▸ What the task requires:
Go through the material under this sentence. Return every line holding "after".

▸ Information supplied:
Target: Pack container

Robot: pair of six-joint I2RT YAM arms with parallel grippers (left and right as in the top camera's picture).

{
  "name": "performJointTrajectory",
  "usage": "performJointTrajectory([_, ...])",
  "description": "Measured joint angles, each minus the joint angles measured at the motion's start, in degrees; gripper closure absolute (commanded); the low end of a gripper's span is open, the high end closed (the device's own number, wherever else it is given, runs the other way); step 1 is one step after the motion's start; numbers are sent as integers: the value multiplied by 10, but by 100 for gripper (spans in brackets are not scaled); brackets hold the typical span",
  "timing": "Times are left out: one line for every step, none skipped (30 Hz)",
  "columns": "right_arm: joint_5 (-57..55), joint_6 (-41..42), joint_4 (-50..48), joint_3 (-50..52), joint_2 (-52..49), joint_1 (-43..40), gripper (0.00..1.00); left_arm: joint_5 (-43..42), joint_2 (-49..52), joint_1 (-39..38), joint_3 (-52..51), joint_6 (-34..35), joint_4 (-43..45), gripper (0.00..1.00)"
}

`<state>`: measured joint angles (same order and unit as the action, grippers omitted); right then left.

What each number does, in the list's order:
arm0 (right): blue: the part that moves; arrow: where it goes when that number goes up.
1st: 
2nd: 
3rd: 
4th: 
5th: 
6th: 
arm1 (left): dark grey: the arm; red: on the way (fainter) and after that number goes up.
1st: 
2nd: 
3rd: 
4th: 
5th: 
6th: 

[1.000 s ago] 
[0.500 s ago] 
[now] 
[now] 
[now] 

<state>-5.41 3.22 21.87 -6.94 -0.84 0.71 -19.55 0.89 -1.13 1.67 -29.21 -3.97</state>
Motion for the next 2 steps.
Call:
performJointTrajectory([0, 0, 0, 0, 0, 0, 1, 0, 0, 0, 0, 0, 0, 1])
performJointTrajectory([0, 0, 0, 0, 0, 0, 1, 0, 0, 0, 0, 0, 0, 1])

▸ Response:
  "description": "Measured joint angles, each minus the joint angles measured at the motion's start, in degrees; gripper closure absolute (commanded); the low end of a gripper's span is open, the high end closed (the device's own number, wherever else it is given, runs the other way); step 1 is one step after the motion's start; numbers are sent as integers: the value multiplied by 10, but by 100 for gripper (spans in brackets are not scaled); brackets hold the typical span",
arm1 (left): dark grey: the arm; red: on the way (fainter) and after that number goes up.

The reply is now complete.